عنوان مقاله [English]
Combined cycle power plants consist of three main sections, namely; gas turbine, Heat Recovery Steam Generator (HRSG) and steam turbine. Occurring failure in each part of them causes a reduction in power plant output power. As
the main part, if HRSG fails, the steam turbine will be unusable and have no output power, so, the reliability assessment of HRSG has a great importance for forecasting the probability of occurring failure and also reducing failure causes. In this paper, the reliability of HRSG, considering the effects of the aging phenomenon, maintenance and working and operational conditions on reliability, are modeled. Weibull distribution is used in order to model the
aging phenomenon. Proportional Age Setback (PAS) and Proportional Age Reduction (PAR) models are introduced to model the maintenance effects. Accelerated Life Model (ALM) and Proportional Hazard Model (PHM) are presented and the ALM model is used to model working conditions (operational and environmental conditions). Afterwards, a method to estimate the model parameters is introduced, which is based on the Maximum Likelihood Estimator (MLE) approach.

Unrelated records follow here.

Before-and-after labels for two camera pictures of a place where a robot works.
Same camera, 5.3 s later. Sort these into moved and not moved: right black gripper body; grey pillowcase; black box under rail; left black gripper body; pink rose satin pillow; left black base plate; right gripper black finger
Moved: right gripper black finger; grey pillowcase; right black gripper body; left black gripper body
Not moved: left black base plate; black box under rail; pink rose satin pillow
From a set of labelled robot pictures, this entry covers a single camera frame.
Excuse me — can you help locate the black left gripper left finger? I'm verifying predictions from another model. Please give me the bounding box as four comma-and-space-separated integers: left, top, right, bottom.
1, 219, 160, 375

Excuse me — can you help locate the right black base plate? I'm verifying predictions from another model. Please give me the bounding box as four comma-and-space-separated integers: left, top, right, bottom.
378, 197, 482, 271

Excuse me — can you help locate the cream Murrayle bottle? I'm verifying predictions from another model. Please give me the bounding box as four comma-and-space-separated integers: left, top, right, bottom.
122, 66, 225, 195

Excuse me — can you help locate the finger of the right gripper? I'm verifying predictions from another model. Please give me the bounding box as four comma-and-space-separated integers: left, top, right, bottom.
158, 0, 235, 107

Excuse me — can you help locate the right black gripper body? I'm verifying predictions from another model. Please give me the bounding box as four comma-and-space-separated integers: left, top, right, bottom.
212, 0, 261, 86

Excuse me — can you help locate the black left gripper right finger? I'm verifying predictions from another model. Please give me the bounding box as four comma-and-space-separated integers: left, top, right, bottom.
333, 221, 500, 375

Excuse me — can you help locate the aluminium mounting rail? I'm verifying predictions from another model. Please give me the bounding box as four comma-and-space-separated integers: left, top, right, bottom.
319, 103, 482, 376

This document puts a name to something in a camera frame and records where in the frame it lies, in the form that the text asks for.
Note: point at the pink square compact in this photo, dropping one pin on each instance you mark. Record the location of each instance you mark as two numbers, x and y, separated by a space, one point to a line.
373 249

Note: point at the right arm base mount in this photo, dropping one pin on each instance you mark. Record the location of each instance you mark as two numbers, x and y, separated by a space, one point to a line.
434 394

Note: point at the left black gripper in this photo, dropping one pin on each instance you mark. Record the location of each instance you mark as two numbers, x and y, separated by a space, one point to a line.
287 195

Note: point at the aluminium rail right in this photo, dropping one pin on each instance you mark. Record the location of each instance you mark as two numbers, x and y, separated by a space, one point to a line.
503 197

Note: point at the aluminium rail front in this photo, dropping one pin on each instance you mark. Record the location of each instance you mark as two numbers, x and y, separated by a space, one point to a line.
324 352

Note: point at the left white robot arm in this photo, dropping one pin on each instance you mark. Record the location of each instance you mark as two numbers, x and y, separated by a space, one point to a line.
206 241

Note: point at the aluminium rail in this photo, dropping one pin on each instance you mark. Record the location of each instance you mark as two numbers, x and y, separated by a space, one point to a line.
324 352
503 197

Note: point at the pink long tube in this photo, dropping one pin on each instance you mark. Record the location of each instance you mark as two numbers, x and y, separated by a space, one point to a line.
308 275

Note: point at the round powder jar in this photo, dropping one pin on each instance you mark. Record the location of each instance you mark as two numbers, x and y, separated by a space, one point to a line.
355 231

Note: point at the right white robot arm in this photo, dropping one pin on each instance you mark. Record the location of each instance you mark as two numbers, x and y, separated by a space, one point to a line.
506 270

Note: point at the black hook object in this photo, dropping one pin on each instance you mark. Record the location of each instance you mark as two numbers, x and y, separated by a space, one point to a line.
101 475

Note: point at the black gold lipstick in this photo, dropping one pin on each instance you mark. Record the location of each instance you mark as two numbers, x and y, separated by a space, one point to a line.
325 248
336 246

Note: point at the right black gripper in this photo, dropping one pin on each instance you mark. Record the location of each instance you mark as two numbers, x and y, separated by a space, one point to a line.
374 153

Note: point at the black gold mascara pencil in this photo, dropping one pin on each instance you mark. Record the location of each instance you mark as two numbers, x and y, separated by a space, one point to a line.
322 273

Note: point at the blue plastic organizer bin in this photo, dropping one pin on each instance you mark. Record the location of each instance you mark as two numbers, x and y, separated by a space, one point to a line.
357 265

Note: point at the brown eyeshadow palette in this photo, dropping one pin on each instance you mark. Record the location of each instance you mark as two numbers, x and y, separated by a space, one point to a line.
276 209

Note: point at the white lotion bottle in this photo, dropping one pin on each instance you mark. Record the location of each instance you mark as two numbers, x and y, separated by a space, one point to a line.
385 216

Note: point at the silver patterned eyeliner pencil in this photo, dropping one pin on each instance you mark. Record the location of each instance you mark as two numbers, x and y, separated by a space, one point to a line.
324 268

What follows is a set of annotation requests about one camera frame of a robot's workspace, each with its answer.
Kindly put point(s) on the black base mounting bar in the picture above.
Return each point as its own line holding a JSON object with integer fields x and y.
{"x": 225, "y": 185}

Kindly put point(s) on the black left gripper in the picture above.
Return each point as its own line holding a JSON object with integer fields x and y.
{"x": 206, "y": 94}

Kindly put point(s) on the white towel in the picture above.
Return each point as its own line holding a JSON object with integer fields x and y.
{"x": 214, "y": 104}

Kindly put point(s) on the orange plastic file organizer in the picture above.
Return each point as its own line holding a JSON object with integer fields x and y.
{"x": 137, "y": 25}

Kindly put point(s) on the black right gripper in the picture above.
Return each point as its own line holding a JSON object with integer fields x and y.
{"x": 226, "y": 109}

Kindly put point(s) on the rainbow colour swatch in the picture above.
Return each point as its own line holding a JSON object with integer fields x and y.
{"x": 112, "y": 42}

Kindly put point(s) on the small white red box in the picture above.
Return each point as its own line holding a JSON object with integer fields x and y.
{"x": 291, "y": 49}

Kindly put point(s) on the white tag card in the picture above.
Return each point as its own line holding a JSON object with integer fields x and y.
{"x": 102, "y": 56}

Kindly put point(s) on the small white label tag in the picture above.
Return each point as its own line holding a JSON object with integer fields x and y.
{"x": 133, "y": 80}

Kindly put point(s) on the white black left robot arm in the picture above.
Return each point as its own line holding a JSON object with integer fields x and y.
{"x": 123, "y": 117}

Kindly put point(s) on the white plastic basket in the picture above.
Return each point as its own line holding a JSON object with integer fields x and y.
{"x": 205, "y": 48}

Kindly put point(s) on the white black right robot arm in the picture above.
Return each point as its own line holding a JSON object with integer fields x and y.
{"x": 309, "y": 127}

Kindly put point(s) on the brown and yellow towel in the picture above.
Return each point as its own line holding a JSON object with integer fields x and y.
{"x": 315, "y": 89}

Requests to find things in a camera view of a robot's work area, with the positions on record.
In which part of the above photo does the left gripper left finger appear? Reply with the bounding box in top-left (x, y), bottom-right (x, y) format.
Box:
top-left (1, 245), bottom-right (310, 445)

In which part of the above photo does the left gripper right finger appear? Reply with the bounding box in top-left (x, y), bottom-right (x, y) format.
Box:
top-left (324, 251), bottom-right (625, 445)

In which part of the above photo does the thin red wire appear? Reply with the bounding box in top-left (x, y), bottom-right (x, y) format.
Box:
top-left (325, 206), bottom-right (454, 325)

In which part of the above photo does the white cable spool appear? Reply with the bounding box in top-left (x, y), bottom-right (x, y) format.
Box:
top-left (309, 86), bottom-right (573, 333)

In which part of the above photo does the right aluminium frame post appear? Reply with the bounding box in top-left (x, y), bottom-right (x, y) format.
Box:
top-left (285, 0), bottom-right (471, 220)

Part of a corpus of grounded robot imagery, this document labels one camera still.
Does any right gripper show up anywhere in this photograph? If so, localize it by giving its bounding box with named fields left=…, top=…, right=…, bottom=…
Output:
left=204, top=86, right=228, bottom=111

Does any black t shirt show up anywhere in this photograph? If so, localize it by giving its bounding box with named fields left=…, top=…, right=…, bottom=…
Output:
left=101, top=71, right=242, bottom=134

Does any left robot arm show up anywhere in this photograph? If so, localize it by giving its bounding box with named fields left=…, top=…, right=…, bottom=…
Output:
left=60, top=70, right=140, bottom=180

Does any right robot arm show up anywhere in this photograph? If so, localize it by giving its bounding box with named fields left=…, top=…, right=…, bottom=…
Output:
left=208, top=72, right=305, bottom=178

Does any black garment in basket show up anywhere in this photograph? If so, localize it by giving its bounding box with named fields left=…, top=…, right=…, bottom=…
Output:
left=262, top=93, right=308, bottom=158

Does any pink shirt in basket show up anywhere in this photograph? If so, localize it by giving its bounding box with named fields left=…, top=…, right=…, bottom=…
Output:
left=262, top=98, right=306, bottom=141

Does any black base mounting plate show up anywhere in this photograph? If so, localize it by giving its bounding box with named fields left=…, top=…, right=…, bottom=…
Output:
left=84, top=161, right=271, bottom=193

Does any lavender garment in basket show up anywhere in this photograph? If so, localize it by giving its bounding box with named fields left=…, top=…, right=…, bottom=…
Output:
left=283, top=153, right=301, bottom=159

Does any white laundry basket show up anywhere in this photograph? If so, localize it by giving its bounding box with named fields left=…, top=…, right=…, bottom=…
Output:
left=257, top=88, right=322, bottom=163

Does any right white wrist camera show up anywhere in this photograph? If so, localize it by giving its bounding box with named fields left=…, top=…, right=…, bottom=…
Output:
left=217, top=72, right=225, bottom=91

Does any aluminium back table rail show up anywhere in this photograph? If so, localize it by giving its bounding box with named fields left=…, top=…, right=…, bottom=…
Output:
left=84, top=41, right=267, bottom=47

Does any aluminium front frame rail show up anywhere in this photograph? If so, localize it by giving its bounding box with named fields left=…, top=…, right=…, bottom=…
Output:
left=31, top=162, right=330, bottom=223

Using the presented method, failure data of six HRSGs of a plant, each with a capacity of 50 MW,
are analyzed and the model parameters are calculated. By the proposed method, the unique parameters are calculated for the whole six HRSGs. To ensure that the fitted distribution is true, the estimated parameters are assayed using the Chi-Square test. Then, the behavior of HRSG reliability related functions, hazard rate and reliability function are studied under different conditions. Finally, the HRSG failure causes are discussed. Using the presented method, one can evaluate the reliability of a power system under different conditions and decide how to choose the best maintenance policy. Results show that maintenance operations can reduce failures and consequently increase the reliability of HRSGs. The estimated Weibull parameters of the HRSG case study show that it is in the aging period and has an increasing hazard rate function.